With my upcoming nuptials around the corner, I'm fully anticipating on onslaught of questions having to do with procreating. Why is it that people always want to know the next step and can't simply live in the present one? Anyway, in order to decrease this inevitable line of questioning, I just wanted you all to know that I do not plan on birthing any of my own biological children. Before you get your panties in a twist, allow to explain why I don't want kids.
1.) I am a part-time parent to 3 beautiful, well-behaved, hilarious stepchildren whom I've known since they were practically babies because my fiancé and I have been together for over 6 years now. Though there are times when being a stepmom can be tough, most of the time, it's joyful, especially since I'm blessed with 3 awesome kids.

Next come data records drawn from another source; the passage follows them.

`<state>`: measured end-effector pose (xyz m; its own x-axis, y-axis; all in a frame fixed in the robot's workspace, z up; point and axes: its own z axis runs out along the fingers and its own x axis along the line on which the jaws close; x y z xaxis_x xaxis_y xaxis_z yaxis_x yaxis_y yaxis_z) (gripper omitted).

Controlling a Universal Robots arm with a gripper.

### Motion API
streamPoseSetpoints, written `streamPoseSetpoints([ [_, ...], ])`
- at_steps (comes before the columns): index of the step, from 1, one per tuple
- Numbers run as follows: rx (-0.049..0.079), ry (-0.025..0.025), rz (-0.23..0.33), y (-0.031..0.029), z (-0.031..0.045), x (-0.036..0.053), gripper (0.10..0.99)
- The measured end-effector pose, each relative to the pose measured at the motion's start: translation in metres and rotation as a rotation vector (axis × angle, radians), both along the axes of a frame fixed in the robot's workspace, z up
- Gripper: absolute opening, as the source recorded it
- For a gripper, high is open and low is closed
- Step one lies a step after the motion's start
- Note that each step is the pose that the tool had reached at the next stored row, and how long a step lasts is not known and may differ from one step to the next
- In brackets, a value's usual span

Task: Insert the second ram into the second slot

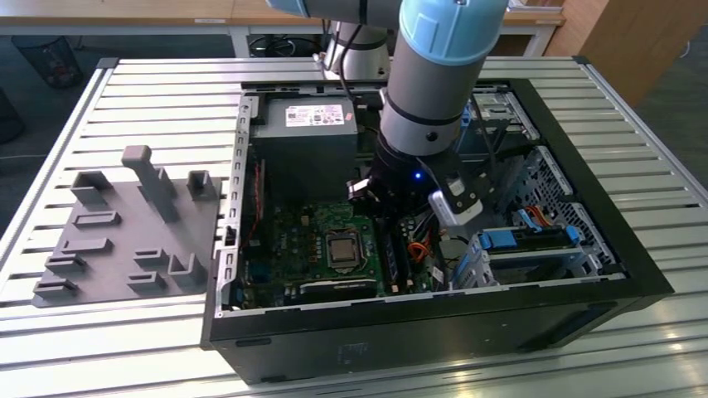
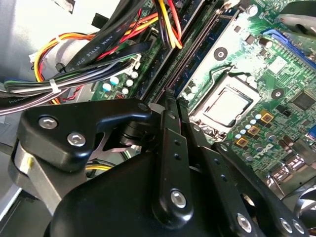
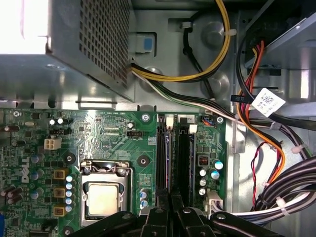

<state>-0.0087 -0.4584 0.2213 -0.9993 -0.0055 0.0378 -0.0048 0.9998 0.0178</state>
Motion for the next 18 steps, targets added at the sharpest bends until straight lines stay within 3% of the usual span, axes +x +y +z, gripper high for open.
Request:
streamPoseSetpoints([
  [18,0.0,0.0001,-0.008,0.0,-0.0034,0.0002,0.137],
])
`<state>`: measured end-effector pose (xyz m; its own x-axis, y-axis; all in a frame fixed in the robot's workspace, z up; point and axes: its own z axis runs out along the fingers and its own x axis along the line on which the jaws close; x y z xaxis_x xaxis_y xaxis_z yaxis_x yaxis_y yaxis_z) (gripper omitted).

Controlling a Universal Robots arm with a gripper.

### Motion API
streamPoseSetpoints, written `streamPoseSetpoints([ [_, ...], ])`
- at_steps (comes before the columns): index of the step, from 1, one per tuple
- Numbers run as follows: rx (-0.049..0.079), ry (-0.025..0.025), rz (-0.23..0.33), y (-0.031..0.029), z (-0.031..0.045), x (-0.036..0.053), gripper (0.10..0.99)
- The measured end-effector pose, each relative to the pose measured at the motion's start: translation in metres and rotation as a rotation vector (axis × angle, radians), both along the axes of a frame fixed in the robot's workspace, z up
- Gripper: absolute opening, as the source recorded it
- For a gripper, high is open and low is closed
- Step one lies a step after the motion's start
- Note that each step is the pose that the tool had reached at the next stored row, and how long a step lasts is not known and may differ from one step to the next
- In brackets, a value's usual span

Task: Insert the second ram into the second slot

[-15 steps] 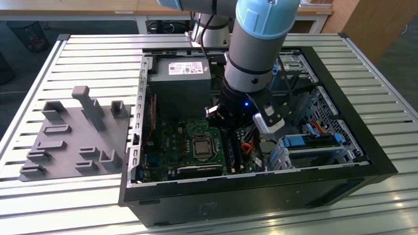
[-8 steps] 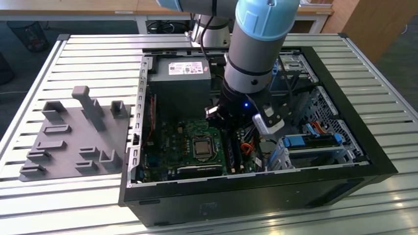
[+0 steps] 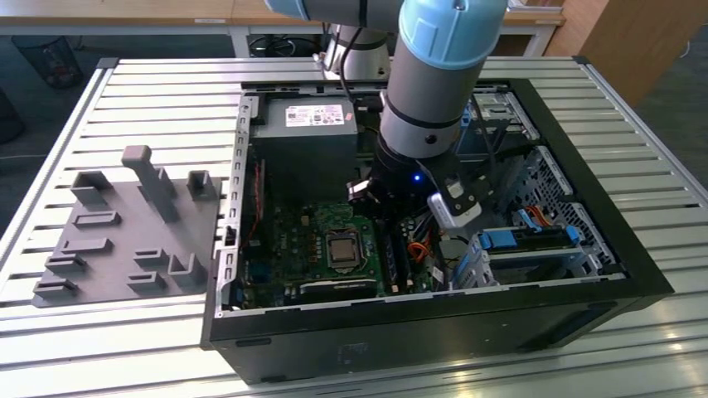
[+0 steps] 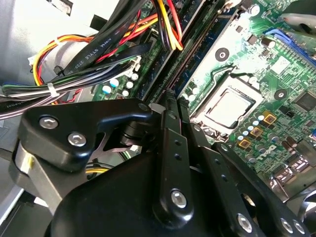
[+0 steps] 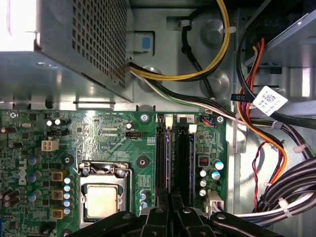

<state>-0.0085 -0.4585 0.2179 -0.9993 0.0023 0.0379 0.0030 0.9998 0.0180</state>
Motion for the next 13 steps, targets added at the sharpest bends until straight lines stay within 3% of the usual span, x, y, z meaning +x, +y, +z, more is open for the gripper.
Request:
streamPoseSetpoints([
  [13,-0.001,0.0006,-0.004,-0.0005,0.0002,0.0004,0.137],
])
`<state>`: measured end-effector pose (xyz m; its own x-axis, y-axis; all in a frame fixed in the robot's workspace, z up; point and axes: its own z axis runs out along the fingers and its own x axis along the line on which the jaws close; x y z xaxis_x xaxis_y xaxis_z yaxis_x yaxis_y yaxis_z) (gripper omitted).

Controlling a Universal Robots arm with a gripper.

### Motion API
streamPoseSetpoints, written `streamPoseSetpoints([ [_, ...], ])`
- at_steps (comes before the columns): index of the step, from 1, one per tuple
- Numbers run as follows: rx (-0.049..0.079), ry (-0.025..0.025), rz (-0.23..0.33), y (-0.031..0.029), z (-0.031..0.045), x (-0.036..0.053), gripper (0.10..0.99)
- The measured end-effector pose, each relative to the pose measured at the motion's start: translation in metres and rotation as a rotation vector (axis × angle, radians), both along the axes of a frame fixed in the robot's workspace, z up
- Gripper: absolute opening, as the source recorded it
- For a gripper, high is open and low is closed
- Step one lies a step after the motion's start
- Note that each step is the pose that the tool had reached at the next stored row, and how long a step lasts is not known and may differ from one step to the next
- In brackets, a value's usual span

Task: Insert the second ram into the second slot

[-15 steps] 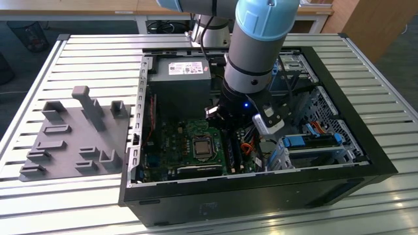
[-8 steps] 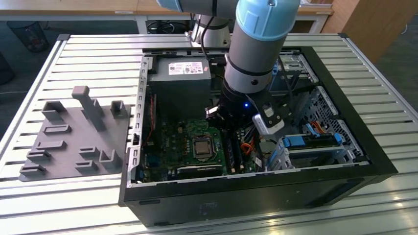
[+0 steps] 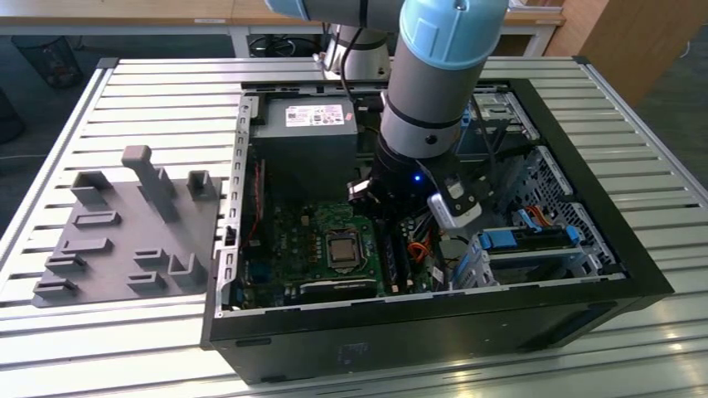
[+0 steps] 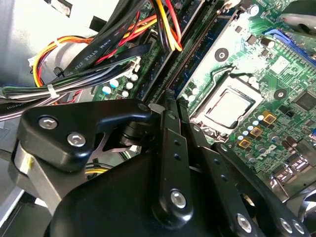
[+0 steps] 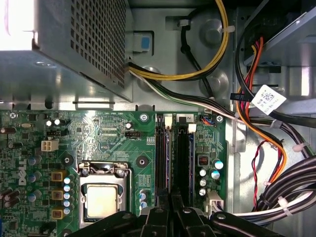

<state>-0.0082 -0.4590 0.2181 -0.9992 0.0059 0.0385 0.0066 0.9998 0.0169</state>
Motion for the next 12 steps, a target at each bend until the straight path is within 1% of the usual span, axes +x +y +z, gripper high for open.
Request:
streamPoseSetpoints([
  [12,-0.002,0.0,0.0,0.0,-0.0028,0.0,0.137],
])
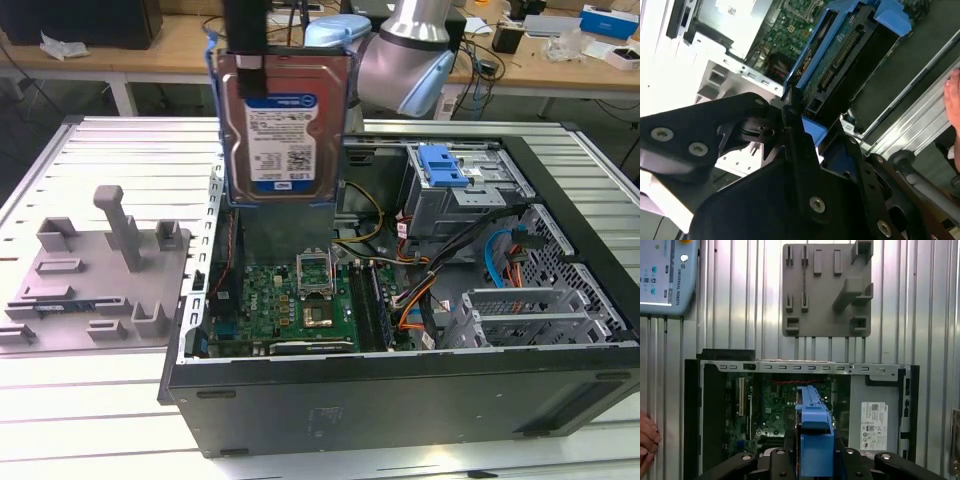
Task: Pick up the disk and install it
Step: 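Pick up the disk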
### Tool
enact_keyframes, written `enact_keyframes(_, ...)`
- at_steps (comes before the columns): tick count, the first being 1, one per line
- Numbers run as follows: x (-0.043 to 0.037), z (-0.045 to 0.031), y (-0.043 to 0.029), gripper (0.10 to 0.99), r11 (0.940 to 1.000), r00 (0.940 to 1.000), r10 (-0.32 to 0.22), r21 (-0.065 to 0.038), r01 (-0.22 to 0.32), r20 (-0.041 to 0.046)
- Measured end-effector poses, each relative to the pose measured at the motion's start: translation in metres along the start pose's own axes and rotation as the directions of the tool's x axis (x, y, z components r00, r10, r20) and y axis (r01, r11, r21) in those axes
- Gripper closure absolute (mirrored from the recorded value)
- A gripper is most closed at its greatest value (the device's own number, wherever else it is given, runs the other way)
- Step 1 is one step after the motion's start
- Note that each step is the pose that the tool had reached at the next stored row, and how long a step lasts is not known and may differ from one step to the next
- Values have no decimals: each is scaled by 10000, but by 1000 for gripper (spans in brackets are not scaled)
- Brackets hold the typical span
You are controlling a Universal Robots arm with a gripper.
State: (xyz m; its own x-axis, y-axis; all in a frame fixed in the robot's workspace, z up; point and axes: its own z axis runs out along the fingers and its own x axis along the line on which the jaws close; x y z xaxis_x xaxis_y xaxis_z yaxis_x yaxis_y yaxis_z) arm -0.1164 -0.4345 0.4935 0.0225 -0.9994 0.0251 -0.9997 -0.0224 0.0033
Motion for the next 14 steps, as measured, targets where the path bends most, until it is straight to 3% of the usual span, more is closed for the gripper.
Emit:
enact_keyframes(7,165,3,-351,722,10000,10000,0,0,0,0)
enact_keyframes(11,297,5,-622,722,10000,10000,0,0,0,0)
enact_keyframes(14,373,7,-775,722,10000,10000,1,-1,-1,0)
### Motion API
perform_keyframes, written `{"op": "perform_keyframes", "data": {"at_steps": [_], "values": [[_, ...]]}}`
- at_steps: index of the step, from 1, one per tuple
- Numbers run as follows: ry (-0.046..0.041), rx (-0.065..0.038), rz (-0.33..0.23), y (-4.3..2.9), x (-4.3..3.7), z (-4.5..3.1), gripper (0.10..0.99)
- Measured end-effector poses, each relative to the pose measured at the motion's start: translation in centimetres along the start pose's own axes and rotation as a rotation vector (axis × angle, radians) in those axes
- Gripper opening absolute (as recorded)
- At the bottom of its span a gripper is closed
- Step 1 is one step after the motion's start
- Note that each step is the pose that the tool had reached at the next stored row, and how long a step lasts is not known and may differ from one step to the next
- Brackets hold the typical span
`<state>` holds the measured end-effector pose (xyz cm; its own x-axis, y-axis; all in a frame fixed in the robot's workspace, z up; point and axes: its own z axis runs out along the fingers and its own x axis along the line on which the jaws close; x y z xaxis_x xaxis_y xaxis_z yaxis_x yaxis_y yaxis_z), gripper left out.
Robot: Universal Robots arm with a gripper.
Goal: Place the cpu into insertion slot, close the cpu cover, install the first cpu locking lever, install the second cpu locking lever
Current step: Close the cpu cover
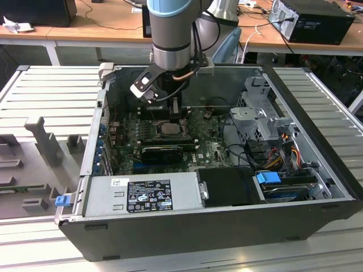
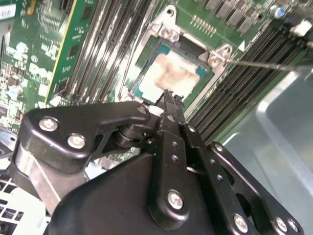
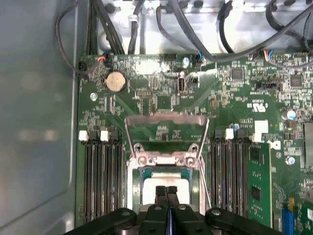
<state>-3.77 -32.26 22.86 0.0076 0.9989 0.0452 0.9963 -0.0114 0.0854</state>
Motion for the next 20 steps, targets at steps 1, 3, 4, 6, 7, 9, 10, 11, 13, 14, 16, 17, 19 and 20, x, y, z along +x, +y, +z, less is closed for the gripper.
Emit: {"op": "perform_keyframes", "data": {"at_steps": [1,3,4,6,7,9,10,11,13,14,16,17,19,20], "values": [[0.0,0.0,0.0,0.29,0.0,0.03,0.106],[-0.0001,0.0,0.001,0.36,0.0,0.03,0.106],[-0.0001,0.0,0.001,0.36,0.0,0.03,0.106],[0.0,0.0,0.001,0.36,0.0,0.03,0.106],[0.0,0.0,0.001,0.36,0.0,0.03,0.106],[-0.0004,0.001,0.001,0.5,0.0,0.0,0.106],[-0.0001,0.0,0.001,0.54,0.03,-0.51,0.106],[-0.0012,0.0,0.001,0.63,0.02,-0.5,0.106],[-0.0017,0.0,0.001,0.7,0.04,-0.78,0.106],[-0.0017,0.0,0.0,0.75,0.04,-0.78,0.106],[-0.002,0.0,0.001,1.1,0.04,-0.76,0.106],[-0.0021,0.001,0.0,1.19,0.05,-0.84,0.106],[-0.0021,0.001,0.001,1.25,0.08,-1.53,0.106],[-0.0019,0.0,0.001,1.31,0.1,-1.93,0.106]]}}
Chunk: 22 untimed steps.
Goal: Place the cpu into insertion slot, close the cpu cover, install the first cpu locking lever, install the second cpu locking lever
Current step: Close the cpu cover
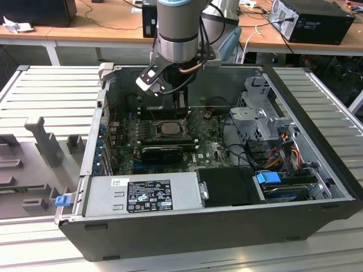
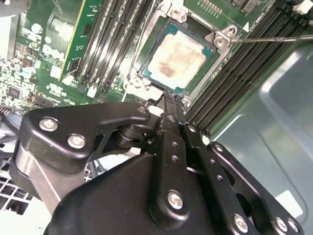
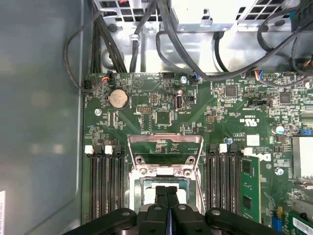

2.) Allow me to repeat: I am a PART-TIME parent. Do you understand how fricken amazing that is? I get to have my share of parenting, fulfill that need, then have a child-free house. This allows my fiancé and I to enjoy much appreciated alone time. Sexy time is virtually impossible with kids around.
3.) My fiancé travels about 3 out of the 4 weeks of the month for work. I would be raising our kid on my own essentially, and that just can't happen. Mentally and emotionally, I know my limits, and that would surpass them.
4.) Because of my fiancé's crazy travel schedule, our time with my stepkids, and all of the other familial and social obligations we have to attend to, we simply can't fit another kid into our lifestyle. We would have zero time for each other, and I refuse to let our relationship falter or crumble because I have some emotional, hormonal urge to put another person on this planet to feed, clothe, and pay for. My fiancé is my top priority, we cherish what we have, and I don't want it to change.
5.) I have worked in education for over 6 years, and I've met and worked with a lot of kids. Many of these kids were f*cking annoying, and I, quite frankly, don't want to get landed with one of the obnoxious ones. I will count my blessings with my sweet stepkids and move on, thank you very much.
6.) I have a nice hefty dose of Generalized Anxiety Disorder and OCD. I can not fathom the worry I would feel if I were fully responsible for another human being that I created. I'd most likely have a nervous breakdown. Also, I'm terrified I'd pass on my mood disorders to my poor kid. No way, Jose.
7.) Call me selfish if you wish, but I enjoy my freedom. Let me rephrase that, I NEED my freedom. I can't breathe if I feel trapped, and having to care for another life would require me to change my life entirely. I can't feel caged, and being a mom full-time would create parameters, rules, and requirements that I just wouldn't be able to abide by.
Now, I know a lot of you are going to say, "Oh, you'll change your mind. You're going to want your own child. Being a parent is the most amazing love you'll feel." I will not change my mind. There will be moments that I will have the maternal urge; I have experienced it already. There have been and will be moments that I feel envious of those who have that biological and genetic connection to their offspring, the connection that I'm missing. I realize this whole-heartedly, but with this knowledge, I have made my decision. I know what's best for me, for us, for the aforementioned reasons, so don't try to convince me otherwise. When I get the maternal itch, I'll just borrow your baby, and then give it back to you when it starts crying.